Problem requirements: Print the first line of the material below and each line after it, exactly as written, ending with the line that contains "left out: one".

The data:
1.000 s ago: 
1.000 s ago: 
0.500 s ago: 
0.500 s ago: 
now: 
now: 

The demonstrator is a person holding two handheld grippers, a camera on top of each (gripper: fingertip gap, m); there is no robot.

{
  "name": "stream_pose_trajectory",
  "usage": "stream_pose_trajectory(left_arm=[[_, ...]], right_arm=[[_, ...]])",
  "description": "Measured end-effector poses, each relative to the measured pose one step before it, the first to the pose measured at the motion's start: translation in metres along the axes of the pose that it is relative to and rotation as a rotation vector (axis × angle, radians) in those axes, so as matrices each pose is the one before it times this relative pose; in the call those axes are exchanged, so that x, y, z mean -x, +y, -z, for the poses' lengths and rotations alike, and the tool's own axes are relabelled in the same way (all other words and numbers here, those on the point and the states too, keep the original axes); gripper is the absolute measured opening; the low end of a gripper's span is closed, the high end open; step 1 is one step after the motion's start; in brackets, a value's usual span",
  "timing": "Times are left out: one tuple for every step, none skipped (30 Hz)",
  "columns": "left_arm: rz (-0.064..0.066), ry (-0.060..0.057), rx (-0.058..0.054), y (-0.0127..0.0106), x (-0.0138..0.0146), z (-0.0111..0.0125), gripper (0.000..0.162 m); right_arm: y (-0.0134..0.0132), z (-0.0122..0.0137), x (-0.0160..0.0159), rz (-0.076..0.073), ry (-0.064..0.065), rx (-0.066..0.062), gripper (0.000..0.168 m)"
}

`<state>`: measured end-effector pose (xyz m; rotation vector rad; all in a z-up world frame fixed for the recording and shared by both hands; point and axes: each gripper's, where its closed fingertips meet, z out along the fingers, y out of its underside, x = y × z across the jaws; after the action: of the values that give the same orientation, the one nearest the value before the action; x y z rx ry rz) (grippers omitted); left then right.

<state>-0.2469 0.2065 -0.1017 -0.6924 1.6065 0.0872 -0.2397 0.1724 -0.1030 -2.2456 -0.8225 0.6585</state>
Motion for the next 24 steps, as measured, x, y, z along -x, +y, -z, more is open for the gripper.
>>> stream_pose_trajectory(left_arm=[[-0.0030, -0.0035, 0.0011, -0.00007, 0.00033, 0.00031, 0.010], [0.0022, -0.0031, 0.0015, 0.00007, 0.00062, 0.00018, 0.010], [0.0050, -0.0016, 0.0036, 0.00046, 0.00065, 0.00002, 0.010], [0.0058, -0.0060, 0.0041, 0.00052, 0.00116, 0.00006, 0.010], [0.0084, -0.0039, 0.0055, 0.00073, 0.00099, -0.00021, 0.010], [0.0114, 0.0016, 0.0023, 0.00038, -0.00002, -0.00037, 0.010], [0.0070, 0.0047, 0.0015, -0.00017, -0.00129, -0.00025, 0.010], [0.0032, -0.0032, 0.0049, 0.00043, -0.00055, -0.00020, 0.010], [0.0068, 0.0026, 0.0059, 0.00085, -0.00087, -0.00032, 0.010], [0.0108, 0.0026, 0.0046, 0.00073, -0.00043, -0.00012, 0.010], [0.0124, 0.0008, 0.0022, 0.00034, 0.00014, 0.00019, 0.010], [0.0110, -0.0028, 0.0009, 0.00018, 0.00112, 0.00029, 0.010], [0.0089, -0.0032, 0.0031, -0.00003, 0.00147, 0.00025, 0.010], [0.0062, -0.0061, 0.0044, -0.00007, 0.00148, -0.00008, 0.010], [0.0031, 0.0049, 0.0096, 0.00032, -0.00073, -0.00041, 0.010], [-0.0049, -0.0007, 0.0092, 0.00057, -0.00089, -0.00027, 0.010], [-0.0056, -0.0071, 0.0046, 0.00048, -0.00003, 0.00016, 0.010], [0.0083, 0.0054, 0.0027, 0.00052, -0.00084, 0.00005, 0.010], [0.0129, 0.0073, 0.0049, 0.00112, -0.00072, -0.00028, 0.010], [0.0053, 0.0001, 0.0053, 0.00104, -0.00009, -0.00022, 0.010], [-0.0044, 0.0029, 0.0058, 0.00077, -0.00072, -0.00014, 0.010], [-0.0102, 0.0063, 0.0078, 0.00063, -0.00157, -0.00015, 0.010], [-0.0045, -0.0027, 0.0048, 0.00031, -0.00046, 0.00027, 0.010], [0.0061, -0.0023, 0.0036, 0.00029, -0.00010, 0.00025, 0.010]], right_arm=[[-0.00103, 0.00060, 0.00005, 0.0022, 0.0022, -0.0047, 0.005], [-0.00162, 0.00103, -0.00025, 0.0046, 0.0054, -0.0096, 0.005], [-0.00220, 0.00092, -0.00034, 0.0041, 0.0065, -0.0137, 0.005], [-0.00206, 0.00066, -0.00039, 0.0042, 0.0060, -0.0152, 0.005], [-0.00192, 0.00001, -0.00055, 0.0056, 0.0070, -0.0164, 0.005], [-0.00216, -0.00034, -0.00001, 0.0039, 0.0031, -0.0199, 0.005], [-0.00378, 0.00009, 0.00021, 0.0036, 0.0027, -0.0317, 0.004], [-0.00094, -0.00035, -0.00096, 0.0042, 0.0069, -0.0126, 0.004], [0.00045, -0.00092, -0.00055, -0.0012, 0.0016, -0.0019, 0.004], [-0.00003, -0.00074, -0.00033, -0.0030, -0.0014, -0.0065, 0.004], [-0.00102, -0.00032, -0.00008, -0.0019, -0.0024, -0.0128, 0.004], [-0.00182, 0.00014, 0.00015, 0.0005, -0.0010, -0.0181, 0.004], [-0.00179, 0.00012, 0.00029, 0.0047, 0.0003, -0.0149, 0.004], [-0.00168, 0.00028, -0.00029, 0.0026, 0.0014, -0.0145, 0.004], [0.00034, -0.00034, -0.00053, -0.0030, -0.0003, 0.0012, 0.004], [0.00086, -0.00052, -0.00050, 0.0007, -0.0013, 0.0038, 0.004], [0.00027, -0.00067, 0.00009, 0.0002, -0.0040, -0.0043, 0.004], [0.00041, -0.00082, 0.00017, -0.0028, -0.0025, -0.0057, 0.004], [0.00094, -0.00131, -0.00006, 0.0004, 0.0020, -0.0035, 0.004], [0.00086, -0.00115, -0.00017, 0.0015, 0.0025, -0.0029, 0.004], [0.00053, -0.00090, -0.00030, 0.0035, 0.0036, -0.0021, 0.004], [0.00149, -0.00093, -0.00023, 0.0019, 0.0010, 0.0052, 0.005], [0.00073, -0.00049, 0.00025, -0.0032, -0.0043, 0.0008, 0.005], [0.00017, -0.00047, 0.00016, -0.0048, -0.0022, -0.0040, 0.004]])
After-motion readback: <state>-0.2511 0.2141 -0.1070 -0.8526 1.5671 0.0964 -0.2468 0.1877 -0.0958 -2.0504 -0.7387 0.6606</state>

Solution:
1.000 s ago: 
1.000 s ago: 
0.500 s ago: 
0.500 s ago: 
now: 
now: 

The demonstrator is a person holding two handheld grippers, a camera on top of each (gripper: fingertip gap, m); there is no robot.

{
  "name": "stream_pose_trajectory",
  "usage": "stream_pose_trajectory(left_arm=[[_, ...]], right_arm=[[_, ...]])",
  "description": "Measured end-effector poses, each relative to the measured pose one step before it, the first to the pose measured at the motion's start: translation in metres along the axes of the pose that it is relative to and rotation as a rotation vector (axis × angle, radians) in those axes, so as matrices each pose is the one before it times this relative pose; in the call those axes are exchanged, so that x, y, z mean -x, +y, -z, for the poses' lengths and rotations alike, and the tool's own axes are relabelled in the same way (all other words and numbers here, those on the point and the states too, keep the original axes); gripper is the absolute measured opening; the low end of a gripper's span is closed, the high end open; step 1 is one step after the motion's start; in brackets, a value's usual span",
  "timing": "Times are left out: one tuple for every step, none skipped (30 Hz)",

The response to this exercise is complete.